TASK TO COMPLETE:
In your answer, transcribe all of the data exactly.

╭──

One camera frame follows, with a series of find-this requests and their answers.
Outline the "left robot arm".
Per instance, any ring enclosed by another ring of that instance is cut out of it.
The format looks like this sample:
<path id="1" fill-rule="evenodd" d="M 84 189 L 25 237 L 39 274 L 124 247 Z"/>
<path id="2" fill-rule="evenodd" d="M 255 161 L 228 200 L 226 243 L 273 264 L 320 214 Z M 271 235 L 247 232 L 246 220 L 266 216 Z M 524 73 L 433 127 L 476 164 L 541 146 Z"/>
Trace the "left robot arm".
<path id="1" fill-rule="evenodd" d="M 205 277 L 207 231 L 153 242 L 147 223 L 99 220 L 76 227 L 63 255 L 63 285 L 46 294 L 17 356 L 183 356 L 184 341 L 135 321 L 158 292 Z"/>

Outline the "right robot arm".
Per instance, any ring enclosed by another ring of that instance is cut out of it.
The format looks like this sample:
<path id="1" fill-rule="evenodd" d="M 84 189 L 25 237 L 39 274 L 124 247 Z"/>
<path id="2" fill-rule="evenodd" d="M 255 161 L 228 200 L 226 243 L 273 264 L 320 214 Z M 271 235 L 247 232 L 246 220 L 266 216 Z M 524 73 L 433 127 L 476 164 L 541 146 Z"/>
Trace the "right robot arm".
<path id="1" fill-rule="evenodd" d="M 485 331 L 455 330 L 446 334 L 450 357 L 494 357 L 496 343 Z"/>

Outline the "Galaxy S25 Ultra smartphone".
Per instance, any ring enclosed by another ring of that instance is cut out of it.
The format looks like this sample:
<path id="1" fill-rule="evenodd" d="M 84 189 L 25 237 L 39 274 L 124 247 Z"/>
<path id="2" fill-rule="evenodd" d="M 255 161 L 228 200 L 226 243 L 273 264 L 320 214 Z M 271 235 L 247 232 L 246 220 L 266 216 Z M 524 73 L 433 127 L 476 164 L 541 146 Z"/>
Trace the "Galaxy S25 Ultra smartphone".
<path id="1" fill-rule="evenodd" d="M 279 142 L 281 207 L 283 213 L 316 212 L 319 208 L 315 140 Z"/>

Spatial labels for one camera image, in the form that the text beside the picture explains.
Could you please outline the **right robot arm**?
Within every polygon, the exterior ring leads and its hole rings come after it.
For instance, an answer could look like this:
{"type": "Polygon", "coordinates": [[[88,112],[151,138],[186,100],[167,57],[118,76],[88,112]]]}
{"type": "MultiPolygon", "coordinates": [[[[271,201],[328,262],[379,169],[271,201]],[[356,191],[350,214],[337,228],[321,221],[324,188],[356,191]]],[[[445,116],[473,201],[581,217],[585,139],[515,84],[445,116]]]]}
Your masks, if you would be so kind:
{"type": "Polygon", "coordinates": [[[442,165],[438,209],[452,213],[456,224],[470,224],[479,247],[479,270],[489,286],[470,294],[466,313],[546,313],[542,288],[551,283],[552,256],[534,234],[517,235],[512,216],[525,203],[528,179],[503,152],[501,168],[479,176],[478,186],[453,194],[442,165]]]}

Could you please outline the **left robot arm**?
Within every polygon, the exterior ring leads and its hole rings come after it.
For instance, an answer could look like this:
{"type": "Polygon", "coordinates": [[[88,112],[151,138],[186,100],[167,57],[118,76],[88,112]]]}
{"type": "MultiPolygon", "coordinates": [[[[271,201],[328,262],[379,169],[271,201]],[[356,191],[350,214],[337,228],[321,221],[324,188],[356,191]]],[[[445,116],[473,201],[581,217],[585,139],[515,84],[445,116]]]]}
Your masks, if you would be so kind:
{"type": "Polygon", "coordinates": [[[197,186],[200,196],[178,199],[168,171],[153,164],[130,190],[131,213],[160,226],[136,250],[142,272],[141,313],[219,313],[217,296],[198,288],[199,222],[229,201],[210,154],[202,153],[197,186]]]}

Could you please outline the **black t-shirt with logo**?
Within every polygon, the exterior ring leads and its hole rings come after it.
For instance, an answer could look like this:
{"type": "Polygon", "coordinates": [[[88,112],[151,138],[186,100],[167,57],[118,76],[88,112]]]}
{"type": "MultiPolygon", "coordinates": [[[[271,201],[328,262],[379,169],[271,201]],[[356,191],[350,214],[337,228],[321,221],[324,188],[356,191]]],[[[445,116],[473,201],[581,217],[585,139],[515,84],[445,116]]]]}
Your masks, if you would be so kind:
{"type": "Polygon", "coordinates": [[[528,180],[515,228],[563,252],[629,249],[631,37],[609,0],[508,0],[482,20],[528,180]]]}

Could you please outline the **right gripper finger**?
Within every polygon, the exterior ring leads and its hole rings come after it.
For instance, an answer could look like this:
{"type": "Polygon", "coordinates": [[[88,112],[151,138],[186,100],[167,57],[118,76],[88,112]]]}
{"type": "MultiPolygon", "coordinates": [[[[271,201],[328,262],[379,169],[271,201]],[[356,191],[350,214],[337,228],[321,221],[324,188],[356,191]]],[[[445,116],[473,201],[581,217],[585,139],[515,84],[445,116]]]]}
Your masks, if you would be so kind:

╰──

COMPLETED EXERCISE:
One camera frame follows, with a series of find-this requests and their answers.
Outline the "left robot arm".
Per instance, any ring enclosed by another ring of that instance is cut out of it.
The format looks like this sample:
<path id="1" fill-rule="evenodd" d="M 84 189 L 25 237 L 39 274 L 124 247 Z"/>
<path id="2" fill-rule="evenodd" d="M 255 161 L 228 200 L 226 243 L 273 264 L 320 214 Z M 271 235 L 247 232 L 246 220 L 266 216 Z M 524 73 L 433 127 L 476 164 L 541 146 Z"/>
Trace the "left robot arm".
<path id="1" fill-rule="evenodd" d="M 205 277 L 207 231 L 153 242 L 147 223 L 99 220 L 76 227 L 63 255 L 63 285 L 46 294 L 17 356 L 183 356 L 184 341 L 135 321 L 158 292 Z"/>

Outline the "right robot arm".
Per instance, any ring enclosed by another ring of that instance is cut out of it.
The format looks like this sample:
<path id="1" fill-rule="evenodd" d="M 84 189 L 25 237 L 39 274 L 124 247 Z"/>
<path id="2" fill-rule="evenodd" d="M 255 161 L 228 200 L 226 243 L 273 264 L 320 214 Z M 271 235 L 247 232 L 246 220 L 266 216 Z M 524 73 L 433 127 L 476 164 L 541 146 Z"/>
Trace the "right robot arm".
<path id="1" fill-rule="evenodd" d="M 485 331 L 455 330 L 446 334 L 450 357 L 494 357 L 496 343 Z"/>

Outline the "Galaxy S25 Ultra smartphone".
Per instance, any ring enclosed by another ring of that instance is cut out of it.
The format looks like this sample:
<path id="1" fill-rule="evenodd" d="M 84 189 L 25 237 L 39 274 L 124 247 Z"/>
<path id="2" fill-rule="evenodd" d="M 255 161 L 228 200 L 226 243 L 273 264 L 320 214 Z M 271 235 L 247 232 L 246 220 L 266 216 Z M 524 73 L 433 127 L 476 164 L 541 146 Z"/>
Trace the "Galaxy S25 Ultra smartphone".
<path id="1" fill-rule="evenodd" d="M 279 142 L 281 207 L 283 213 L 316 212 L 319 208 L 315 140 Z"/>

Spatial labels for one camera image, in the form that the text beside the picture explains.
Could you please outline the **right robot arm**?
Within every polygon, the exterior ring leads and its hole rings come after it.
For instance, an answer could look like this:
{"type": "Polygon", "coordinates": [[[88,112],[151,138],[186,100],[167,57],[118,76],[88,112]]]}
{"type": "MultiPolygon", "coordinates": [[[[271,201],[328,262],[379,169],[271,201]],[[356,191],[350,214],[337,228],[321,221],[324,188],[356,191]]],[[[445,116],[473,201],[581,217],[585,139],[515,84],[445,116]]]]}
Your masks, if you would be so kind:
{"type": "Polygon", "coordinates": [[[442,165],[438,209],[452,213],[456,224],[470,224],[479,247],[479,270],[489,286],[470,294],[466,313],[546,313],[542,288],[551,283],[552,256],[534,234],[517,235],[512,216],[525,203],[528,179],[503,152],[501,168],[479,176],[478,186],[453,194],[442,165]]]}

Could you please outline the **left robot arm**?
Within every polygon, the exterior ring leads and its hole rings come after it.
For instance, an answer could look like this:
{"type": "Polygon", "coordinates": [[[88,112],[151,138],[186,100],[167,57],[118,76],[88,112]]]}
{"type": "MultiPolygon", "coordinates": [[[[271,201],[328,262],[379,169],[271,201]],[[356,191],[350,214],[337,228],[321,221],[324,188],[356,191]]],[[[445,116],[473,201],[581,217],[585,139],[515,84],[445,116]]]]}
Your masks, if you would be so kind:
{"type": "Polygon", "coordinates": [[[197,186],[200,196],[178,199],[168,171],[153,164],[130,190],[131,213],[160,226],[136,250],[142,272],[141,313],[219,313],[217,296],[198,288],[199,222],[229,201],[210,154],[202,153],[197,186]]]}

Could you please outline the **black t-shirt with logo**?
Within every polygon, the exterior ring leads and its hole rings come after it.
For instance, an answer could look like this:
{"type": "Polygon", "coordinates": [[[88,112],[151,138],[186,100],[167,57],[118,76],[88,112]]]}
{"type": "MultiPolygon", "coordinates": [[[[271,201],[328,262],[379,169],[271,201]],[[356,191],[350,214],[337,228],[321,221],[324,188],[356,191]]],[[[445,116],[473,201],[581,217],[585,139],[515,84],[445,116]]]]}
Your masks, if you would be so kind:
{"type": "Polygon", "coordinates": [[[528,180],[515,228],[563,252],[629,249],[631,37],[609,0],[508,0],[482,20],[528,180]]]}

Could you please outline the **right gripper finger**?
Within every polygon, the exterior ring leads and its hole rings come after it.
For instance, an answer could look like this:
{"type": "Polygon", "coordinates": [[[88,112],[151,138],[186,100],[167,57],[118,76],[88,112]]]}
{"type": "MultiPolygon", "coordinates": [[[[271,201],[328,262],[379,169],[271,201]],[[356,191],[350,214],[337,228],[321,221],[324,188],[356,191]]],[[[445,116],[473,201],[581,217],[585,139],[515,84],[445,116]]]]}
Your masks, if you would be so kind:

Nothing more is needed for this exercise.